=== AIM OF THE EXERCISE ===
Gather from the material every line that contains the string "stand".

=== RECORDED INFORMATION ===

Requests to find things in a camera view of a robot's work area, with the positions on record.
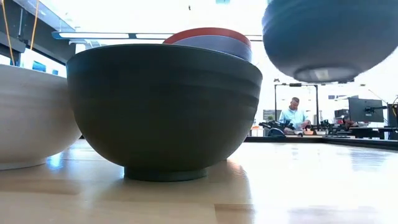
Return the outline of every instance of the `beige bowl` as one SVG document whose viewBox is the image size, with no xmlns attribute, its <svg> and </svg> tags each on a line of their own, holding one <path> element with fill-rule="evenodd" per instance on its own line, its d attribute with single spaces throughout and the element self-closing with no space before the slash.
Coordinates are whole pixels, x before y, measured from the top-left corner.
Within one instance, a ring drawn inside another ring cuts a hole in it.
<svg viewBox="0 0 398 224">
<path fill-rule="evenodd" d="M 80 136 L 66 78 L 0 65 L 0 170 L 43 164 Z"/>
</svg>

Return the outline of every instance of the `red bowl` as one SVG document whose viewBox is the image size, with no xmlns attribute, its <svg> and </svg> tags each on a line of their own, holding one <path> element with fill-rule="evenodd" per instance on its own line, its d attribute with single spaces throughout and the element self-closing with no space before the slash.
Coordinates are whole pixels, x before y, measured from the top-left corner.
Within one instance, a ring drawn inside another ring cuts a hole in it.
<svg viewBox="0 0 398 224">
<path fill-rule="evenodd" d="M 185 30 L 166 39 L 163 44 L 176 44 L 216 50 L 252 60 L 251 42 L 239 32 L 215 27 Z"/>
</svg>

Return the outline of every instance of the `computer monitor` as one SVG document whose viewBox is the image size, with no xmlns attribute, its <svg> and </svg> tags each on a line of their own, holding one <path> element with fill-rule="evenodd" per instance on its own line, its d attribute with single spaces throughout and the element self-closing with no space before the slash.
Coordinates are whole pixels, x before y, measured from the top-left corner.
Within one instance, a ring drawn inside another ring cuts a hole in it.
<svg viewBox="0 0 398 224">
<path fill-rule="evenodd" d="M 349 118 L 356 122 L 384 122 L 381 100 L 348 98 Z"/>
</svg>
==
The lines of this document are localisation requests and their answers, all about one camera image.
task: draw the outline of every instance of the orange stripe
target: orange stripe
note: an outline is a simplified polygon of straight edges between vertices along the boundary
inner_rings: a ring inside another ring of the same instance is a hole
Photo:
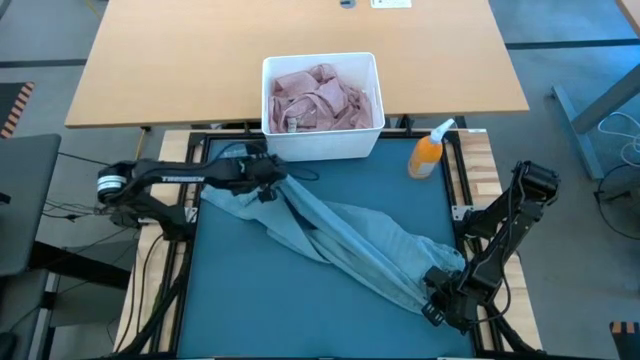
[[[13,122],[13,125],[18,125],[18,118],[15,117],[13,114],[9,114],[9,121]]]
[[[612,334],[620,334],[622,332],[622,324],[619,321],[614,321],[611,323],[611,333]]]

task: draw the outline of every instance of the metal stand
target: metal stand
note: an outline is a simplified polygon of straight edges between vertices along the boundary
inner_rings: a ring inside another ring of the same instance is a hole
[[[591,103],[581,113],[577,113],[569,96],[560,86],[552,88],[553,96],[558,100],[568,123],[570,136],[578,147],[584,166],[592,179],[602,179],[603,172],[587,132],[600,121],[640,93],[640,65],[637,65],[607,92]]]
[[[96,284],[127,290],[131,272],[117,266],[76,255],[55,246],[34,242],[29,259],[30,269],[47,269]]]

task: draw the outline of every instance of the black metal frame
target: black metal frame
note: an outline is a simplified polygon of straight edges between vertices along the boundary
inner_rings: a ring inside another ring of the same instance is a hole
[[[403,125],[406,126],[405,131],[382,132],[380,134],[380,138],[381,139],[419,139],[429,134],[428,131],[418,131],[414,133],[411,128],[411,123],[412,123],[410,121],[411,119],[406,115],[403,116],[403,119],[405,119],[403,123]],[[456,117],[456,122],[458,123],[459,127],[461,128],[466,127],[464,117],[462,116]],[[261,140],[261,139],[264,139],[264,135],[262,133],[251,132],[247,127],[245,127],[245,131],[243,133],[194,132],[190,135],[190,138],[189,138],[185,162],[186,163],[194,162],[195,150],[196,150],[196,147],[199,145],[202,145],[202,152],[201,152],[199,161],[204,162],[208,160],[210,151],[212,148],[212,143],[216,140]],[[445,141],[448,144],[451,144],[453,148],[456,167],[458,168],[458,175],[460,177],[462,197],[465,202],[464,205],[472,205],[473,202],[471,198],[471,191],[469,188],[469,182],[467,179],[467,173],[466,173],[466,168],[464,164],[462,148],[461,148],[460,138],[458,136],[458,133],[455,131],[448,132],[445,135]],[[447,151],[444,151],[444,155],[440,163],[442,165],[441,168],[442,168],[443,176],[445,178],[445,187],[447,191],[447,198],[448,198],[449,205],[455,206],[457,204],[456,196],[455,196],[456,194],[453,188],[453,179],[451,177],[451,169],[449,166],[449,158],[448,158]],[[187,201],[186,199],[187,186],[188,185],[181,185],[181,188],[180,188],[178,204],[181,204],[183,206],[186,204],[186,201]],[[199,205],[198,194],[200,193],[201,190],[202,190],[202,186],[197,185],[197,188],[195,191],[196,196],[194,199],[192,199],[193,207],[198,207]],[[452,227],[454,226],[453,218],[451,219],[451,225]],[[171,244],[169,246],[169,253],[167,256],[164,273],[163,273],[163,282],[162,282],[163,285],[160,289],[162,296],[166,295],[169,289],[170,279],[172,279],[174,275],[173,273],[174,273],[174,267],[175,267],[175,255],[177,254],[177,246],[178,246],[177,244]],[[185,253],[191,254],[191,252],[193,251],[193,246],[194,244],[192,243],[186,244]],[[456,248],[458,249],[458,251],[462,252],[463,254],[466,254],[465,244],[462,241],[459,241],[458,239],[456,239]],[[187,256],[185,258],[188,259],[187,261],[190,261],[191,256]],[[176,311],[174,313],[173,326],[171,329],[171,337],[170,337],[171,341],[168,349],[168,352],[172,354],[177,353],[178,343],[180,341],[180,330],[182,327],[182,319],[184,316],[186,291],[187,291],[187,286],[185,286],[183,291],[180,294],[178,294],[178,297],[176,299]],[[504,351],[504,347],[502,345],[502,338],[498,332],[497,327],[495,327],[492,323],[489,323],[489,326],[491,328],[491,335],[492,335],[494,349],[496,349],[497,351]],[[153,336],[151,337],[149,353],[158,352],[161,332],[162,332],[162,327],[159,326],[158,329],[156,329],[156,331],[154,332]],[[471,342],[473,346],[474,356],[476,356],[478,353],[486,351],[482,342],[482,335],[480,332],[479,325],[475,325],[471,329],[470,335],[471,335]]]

=== TASK OUTPUT ===
task: draw the outline of every instance of the metal stand
target: metal stand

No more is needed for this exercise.